Problem to work on
Return every line of the entries that includes the word "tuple".

** Opening Provided information block **

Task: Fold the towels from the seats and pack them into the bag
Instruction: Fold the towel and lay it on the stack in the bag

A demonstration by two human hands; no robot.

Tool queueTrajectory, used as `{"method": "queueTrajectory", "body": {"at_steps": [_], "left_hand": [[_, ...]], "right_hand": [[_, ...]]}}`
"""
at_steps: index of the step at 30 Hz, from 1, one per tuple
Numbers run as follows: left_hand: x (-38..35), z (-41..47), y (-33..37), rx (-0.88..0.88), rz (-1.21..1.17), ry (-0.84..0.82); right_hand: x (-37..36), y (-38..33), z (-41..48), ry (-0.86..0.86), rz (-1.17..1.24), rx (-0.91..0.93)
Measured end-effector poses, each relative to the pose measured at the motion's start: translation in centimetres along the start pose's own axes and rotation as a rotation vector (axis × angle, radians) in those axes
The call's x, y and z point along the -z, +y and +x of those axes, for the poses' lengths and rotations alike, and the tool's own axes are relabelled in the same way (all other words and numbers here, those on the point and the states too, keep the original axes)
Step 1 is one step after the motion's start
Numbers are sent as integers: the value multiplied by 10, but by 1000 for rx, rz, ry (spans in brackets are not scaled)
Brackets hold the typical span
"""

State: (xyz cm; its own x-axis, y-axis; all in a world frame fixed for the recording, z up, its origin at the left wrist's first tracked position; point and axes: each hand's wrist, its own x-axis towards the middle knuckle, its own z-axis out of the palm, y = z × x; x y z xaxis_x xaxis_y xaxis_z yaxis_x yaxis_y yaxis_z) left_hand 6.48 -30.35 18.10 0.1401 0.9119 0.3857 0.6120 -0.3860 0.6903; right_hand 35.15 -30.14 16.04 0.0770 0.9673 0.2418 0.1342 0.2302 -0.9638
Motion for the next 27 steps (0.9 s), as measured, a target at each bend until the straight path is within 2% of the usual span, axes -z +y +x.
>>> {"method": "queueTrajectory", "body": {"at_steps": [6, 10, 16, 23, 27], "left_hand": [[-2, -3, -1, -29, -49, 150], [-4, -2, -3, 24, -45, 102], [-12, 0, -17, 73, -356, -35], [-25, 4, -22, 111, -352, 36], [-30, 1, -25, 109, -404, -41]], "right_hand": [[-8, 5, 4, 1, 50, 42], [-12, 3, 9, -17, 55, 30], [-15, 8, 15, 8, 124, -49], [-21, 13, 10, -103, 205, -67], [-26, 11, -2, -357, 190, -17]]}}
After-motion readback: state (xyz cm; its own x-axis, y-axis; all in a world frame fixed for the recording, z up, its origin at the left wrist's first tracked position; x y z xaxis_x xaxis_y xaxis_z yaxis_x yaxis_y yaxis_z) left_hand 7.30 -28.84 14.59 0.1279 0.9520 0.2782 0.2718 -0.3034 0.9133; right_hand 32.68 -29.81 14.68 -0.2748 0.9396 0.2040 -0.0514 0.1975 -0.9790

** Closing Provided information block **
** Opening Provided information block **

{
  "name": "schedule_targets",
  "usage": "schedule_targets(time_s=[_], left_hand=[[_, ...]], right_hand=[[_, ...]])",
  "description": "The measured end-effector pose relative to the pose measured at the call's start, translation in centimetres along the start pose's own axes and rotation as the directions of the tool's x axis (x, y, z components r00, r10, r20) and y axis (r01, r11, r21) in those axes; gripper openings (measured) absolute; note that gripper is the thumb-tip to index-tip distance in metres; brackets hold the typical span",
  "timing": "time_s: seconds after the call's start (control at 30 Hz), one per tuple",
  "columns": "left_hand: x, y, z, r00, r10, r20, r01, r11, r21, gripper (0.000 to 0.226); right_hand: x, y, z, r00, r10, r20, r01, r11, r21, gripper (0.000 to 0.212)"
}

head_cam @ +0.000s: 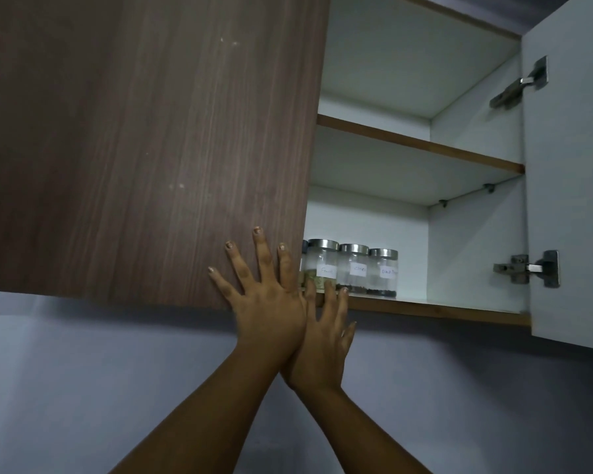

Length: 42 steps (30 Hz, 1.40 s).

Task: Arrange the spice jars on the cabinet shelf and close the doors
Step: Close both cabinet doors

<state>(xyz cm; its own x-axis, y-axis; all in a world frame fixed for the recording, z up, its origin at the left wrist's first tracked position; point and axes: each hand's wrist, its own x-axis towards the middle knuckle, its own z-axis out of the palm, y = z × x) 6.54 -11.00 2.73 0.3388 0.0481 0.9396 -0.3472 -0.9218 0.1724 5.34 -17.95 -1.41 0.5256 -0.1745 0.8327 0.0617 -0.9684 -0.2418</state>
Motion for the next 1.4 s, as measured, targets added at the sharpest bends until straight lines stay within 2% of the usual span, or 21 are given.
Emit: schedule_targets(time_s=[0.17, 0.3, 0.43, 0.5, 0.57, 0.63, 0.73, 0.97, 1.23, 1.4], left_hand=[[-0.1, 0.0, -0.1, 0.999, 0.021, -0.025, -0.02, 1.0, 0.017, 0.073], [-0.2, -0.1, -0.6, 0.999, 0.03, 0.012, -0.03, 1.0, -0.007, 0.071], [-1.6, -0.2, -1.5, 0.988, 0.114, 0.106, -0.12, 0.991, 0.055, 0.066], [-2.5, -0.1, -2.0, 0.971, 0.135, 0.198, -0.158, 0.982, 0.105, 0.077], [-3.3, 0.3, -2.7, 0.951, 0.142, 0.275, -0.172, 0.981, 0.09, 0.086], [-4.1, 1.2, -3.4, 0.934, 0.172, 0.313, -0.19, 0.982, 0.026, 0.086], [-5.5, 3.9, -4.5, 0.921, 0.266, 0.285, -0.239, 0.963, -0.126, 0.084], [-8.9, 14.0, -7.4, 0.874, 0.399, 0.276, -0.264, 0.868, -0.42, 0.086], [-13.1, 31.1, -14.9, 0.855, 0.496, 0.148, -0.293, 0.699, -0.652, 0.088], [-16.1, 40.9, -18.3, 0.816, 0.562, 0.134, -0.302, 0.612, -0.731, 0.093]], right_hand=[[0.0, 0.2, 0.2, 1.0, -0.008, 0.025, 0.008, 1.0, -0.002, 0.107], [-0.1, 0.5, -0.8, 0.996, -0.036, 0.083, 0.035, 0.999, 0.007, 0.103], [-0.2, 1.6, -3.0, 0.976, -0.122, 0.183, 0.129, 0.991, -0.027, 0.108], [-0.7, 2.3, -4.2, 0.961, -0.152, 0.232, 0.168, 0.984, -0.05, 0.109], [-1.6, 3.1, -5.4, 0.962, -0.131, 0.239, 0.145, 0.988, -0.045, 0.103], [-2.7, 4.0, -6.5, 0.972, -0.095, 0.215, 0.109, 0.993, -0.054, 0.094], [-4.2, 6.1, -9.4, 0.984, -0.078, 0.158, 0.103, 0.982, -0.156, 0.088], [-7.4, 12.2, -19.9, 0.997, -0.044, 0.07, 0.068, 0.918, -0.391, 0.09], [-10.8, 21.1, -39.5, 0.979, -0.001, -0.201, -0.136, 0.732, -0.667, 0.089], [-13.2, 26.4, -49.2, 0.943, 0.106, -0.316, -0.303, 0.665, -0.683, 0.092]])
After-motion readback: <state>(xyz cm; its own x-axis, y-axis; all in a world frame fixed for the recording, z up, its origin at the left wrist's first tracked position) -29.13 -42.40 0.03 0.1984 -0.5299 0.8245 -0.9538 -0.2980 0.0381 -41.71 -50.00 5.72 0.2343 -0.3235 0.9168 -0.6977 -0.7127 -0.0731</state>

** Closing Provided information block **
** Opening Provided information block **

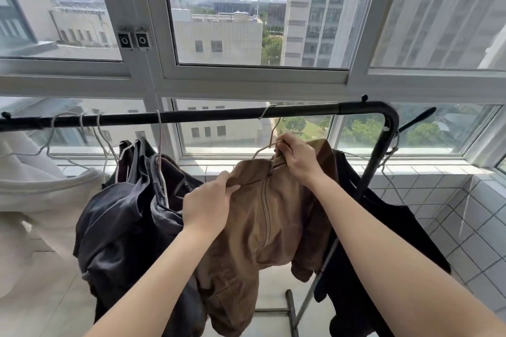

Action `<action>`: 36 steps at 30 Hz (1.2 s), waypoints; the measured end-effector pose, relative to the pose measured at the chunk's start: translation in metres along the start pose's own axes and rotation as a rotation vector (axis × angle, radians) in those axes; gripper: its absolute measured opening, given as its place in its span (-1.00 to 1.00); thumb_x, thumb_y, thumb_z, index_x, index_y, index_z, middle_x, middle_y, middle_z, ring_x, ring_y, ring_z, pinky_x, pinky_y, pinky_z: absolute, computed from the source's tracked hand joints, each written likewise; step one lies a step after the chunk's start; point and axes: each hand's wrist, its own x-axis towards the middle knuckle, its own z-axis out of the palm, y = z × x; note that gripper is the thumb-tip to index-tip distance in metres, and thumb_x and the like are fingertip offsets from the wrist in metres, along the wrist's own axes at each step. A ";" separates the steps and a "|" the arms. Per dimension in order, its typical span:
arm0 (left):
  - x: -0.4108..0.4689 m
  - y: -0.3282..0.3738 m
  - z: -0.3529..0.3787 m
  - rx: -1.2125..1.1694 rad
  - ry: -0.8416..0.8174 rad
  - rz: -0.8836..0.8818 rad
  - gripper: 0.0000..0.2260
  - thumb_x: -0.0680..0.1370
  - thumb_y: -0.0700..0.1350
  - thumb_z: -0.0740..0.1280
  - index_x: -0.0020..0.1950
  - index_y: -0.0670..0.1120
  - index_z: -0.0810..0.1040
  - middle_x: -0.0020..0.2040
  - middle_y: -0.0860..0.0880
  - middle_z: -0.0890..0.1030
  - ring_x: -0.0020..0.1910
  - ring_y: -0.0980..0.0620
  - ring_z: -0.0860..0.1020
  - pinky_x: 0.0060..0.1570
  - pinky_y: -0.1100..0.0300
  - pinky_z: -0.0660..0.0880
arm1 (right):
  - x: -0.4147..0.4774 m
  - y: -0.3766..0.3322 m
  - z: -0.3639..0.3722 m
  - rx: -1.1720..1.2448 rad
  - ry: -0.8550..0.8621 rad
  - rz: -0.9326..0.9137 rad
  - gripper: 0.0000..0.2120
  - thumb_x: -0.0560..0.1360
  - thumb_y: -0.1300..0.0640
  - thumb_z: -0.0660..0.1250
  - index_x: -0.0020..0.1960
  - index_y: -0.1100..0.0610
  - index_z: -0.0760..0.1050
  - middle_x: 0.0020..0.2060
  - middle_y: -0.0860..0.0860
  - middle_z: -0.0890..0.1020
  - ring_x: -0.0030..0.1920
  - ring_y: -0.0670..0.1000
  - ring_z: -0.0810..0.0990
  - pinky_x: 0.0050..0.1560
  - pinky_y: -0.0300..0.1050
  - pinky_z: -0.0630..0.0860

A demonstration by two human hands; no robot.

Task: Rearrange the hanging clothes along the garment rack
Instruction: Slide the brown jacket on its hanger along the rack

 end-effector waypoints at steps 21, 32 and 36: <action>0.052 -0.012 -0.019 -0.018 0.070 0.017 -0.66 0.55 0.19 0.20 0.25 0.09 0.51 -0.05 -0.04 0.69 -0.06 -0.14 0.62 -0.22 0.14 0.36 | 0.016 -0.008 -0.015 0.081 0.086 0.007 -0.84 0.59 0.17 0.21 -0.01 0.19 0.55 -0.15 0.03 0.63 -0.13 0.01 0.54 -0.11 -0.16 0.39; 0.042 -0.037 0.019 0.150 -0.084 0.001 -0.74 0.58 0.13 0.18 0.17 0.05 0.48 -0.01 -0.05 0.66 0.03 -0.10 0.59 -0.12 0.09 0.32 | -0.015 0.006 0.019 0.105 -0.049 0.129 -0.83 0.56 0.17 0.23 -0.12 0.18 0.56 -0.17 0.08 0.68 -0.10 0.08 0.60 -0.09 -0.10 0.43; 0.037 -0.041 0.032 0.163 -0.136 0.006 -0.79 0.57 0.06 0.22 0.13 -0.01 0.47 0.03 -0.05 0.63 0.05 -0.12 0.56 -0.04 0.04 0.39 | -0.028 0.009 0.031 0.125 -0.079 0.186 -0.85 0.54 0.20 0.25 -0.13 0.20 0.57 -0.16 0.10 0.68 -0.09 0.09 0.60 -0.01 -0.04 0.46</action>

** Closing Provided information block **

Response for this exercise
at_steps: index of the step at 30 Hz, from 1, one per tuple
  "timing": "time_s: seconds after the call's start (control at 30 Hz), one per tuple",

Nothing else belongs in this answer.